● Action item
For the material below, the expected output is exactly the lines between the line holding "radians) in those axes" and the line holding "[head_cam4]", inclusive, with pictures left out.

● Dataset records
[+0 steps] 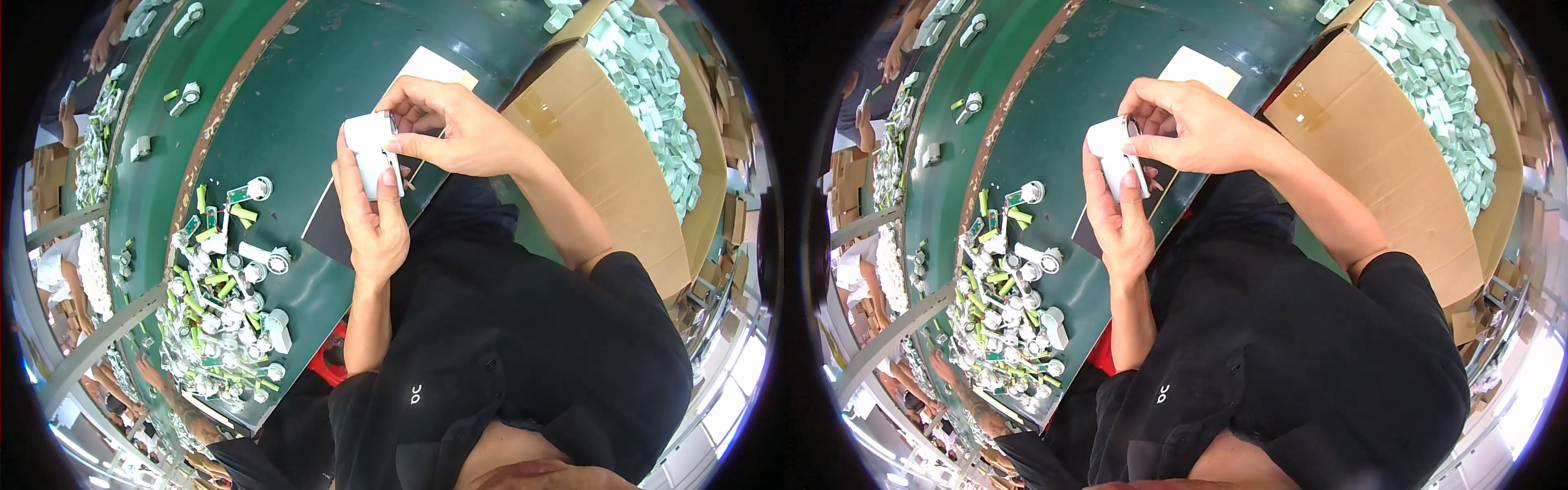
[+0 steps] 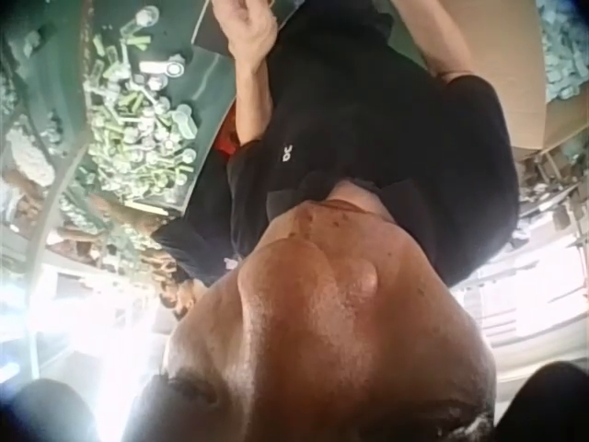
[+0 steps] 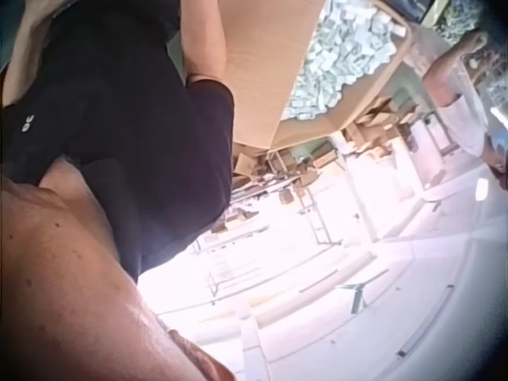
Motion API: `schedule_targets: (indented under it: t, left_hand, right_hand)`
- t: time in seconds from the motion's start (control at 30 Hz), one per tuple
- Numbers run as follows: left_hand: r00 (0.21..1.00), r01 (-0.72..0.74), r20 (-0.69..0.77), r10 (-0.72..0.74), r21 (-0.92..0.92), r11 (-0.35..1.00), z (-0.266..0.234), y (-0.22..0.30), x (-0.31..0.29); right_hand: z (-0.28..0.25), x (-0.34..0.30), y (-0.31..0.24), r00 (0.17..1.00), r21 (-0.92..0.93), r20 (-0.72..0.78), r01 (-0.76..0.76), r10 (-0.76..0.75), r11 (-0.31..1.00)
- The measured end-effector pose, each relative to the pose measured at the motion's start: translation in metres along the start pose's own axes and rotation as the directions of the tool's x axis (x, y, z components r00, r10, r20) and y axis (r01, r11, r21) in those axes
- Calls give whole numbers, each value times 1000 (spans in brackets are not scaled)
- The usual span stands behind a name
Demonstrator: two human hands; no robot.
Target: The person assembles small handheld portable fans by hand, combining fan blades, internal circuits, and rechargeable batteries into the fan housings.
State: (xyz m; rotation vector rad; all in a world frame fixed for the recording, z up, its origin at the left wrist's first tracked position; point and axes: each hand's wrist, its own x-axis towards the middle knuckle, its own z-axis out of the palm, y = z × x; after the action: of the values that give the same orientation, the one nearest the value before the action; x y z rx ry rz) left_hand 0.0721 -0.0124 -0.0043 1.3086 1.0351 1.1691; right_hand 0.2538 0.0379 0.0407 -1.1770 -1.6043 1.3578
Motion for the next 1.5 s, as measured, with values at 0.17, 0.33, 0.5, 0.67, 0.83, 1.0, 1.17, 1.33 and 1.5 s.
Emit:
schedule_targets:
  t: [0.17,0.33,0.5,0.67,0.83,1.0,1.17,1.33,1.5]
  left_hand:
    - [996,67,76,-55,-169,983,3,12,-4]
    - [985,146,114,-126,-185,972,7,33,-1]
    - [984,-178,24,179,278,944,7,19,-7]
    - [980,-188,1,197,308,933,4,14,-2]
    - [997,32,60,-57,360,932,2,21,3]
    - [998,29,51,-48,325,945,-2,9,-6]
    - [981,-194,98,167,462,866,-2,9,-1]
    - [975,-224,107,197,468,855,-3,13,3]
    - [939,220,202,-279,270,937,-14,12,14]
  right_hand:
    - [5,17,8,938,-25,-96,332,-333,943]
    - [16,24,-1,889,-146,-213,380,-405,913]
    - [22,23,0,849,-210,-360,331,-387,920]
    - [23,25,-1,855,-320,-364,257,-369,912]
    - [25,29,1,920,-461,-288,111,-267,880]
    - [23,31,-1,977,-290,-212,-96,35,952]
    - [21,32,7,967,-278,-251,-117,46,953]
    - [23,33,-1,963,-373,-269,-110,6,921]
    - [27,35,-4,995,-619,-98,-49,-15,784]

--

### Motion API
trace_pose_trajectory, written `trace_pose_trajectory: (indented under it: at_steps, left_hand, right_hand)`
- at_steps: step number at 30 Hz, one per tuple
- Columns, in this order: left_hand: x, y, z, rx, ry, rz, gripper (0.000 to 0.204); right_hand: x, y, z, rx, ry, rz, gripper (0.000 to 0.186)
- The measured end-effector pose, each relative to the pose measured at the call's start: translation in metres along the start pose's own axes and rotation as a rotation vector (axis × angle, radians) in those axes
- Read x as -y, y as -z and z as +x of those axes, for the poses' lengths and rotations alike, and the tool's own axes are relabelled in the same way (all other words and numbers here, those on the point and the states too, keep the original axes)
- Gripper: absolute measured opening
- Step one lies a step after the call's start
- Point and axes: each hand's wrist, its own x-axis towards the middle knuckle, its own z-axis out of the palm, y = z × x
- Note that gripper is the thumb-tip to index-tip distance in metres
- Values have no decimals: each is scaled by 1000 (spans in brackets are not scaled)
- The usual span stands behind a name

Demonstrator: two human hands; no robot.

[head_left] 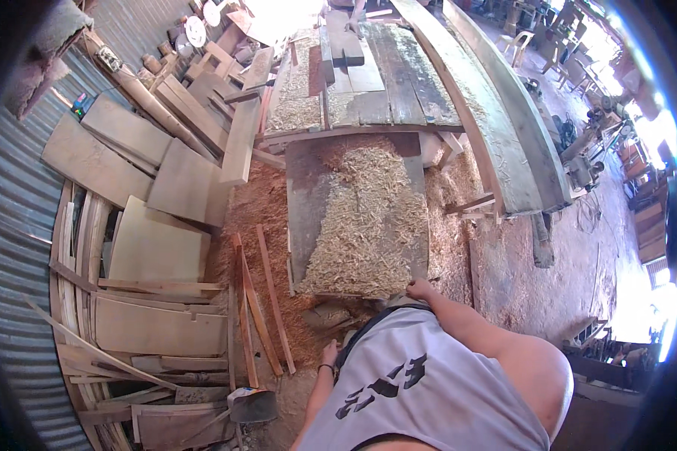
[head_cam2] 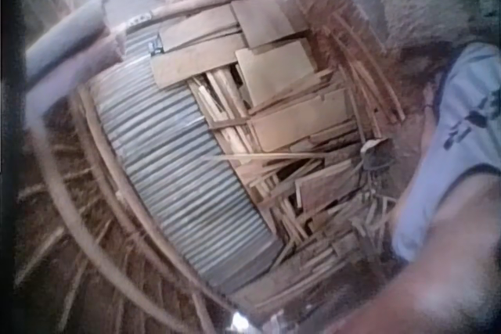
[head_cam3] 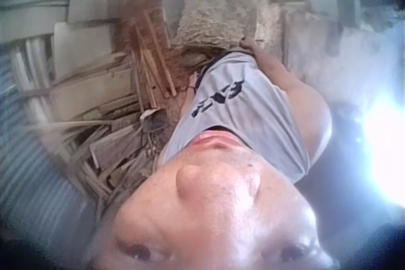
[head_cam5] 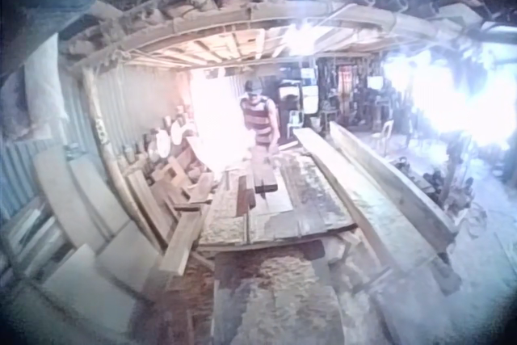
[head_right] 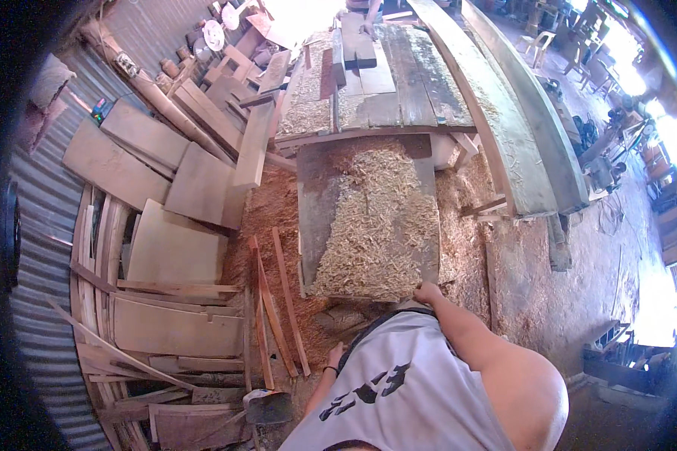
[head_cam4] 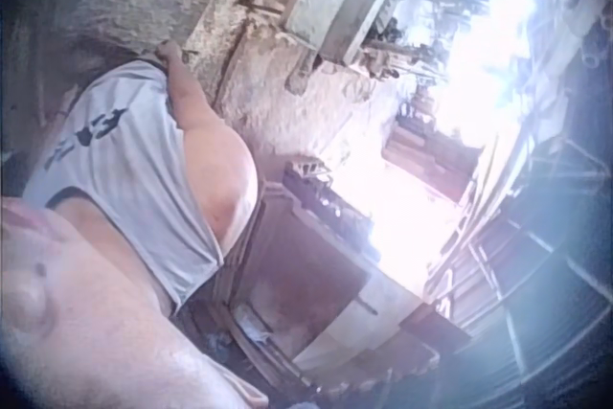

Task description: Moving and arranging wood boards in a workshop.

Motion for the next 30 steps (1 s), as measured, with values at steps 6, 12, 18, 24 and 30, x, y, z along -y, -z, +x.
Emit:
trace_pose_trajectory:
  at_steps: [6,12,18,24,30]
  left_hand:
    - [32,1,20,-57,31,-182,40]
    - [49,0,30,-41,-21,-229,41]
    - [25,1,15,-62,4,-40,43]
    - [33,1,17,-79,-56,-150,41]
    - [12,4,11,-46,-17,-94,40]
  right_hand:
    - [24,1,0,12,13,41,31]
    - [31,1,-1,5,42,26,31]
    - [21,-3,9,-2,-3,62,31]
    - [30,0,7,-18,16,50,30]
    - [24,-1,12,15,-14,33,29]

● Reply to the task
- The measured end-effector pose, each relative to the pose measured at the call's start: translation in metres along the start pose's own axes and rotation as a rotation vector (axis × angle, radians) in those axes
- Read x as -y, y as -z and z as +x of those axes, for the poses' lengths and rotations alike, and the tool's own axes are relabelled in the same way (all other words and numbers here, those on the point and the states too, keep the original axes)
- Gripper: absolute measured opening
- Step one lies a step after the call's start
- Point and axes: each hand's wrist, its own x-axis towards the middle knuckle, its own z-axis out of the palm, y = z × x
- Note that gripper is the thumb-tip to index-tip distance in metres
- Values have no decimals: each is scaled by 1000 (spans in brackets are not scaled)
- The usual span stands behind a name

Demonstrator: two human hands; no robot.

[head_left] 
[head_cam2] 
[head_cam3] 
[head_cam5] 
[head_right] 
[head_cam4] 

With this, the exercise is finished.